Glossary

Author: Linus Eickhoff (CERN)

This page summarizes key terms used in distributed training and high-performance computing (HPC), providing quick reference for terminology relevant to the itwinai project, its documentation, and codebase.

HPC Terms

  • accelerator

    Specialized compute device (e.g., GPU, TPU, FPGA) designed to speed up specific workloads.

  • collectives / collective operations / collective communications

    Concurrency primitives that involve all ranks in a communicator to move or reduce data in a single operation. Read more here.

    • all-gather

      Each rank sends its local tensor and receives the concatenated result from every rank.

    • all-reduce

      All ranks combine their tensors with an element-wise reduction (e.g., sum) and obtain the identical reduced result.

    • broadcast

      A single source rank transmits a tensor that every other rank receives unchanged.

  • directive

    Compiler instruction embedded that modifies compilation or execution behavior, such as enabling parallelism or optimization, without altering program logic.

  • job

    Submitted unit of work that the scheduler runs with allocated resources.

  • InfiniBand

    High-bandwidth, low-latency network interconnect widely used in HPC clusters.

  • node

    Physical server in a cluster containing CPUs, memory, and often accelerators.

  • NUMA

    Non-Uniform Memory Access architecture in which memory latency depends on the socket that owns the memory.

  • NVLink

    Point-to-point GPU interconnect from NVIDIA that offers higher bandwidth than PCIe.

  • NVSwitch

    On-package switch fabric providing all-to-all NVLink connectivity among multiple GPUs in a node.

  • PCIe

    Serial expansion bus standard that connects CPUs, GPUs, Network Interface Controllers (NICs), and storage devices.

  • rank

    Index assigned to each device (e.g. GPU) in a distributed group, identifying its position in collective operations.

  • RDMA

    Remote Direct Memory Access lets one host read or write another host’s memory without CPU intervention.

  • RPC (Remote Procedure Call)

    Protocol that allows a program to execute a procedure or function on a remote system as if it were local.

  • scheduler (e.g. SLURM)

    Software that queues jobs and assigns cluster resources according to policy and priority.

  • straggler

    Task or node that runs significantly slower than its peers, delaying synchronous operations.

  • task (SLURM)

    Smallest schedulable execution unit within a job, typically a process or thread.

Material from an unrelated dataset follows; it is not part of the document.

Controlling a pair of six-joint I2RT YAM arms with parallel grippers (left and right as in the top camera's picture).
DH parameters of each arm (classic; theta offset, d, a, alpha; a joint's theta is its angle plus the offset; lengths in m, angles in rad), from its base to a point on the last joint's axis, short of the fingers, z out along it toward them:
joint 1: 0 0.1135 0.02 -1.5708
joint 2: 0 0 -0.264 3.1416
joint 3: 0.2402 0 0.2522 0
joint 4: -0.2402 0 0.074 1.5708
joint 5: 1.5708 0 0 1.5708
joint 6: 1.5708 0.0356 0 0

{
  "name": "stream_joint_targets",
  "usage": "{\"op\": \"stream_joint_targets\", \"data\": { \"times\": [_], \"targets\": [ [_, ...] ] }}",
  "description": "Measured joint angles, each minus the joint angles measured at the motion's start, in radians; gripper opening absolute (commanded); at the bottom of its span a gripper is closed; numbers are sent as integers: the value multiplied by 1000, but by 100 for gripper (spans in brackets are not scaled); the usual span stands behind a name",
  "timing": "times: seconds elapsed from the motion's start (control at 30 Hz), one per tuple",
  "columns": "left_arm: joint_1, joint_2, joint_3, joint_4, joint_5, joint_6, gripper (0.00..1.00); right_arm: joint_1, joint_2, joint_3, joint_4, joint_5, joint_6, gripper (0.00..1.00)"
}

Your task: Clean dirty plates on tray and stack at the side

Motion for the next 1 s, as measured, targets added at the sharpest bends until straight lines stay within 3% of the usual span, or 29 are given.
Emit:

  • wall time / wall-clock time

    Real-world elapsed time from job start to finish.

Distributed ML Terms

  • data parallelism

    Replicates the full model on every device and synchronizes gradients in or after mini-batch.

  • HPO (Hyperparameter Optimization)

    Process of systematically searching for the best hyperparameter values to maximize model performance.

  • model parallelism

    Splits model layers or parameter shards across devices so a single forward pass spans multiple accelerators.

  • tensor parallelism

    Partitions individual tensors along dimensions, letting different accelerators compute slices of the same layer.

  • trial

    Single train run of a model with a specific set of hyperparameters, evaluated independently.

  • world size

    Total number of devices participating in the current distributed run.

Libraries for Distributed Computing

  • CUDA

    NVIDIA’s GPU-computing platform and runtime for C, C++, and Python kernels.

  • gRPC

    High-performance RPC framework using HTTP/2 and Protocol Buffers for language-agnostic services.

  • Kubernetes

    Cluster-orchestration system for scheduling and managing containerized applications.

    • helm

      Package manager that deploys and upgrades Kubernetes applications via declarative charts.

    • pod

      Smallest deployable Kubernetes object, grouping one or more tightly coupled containers.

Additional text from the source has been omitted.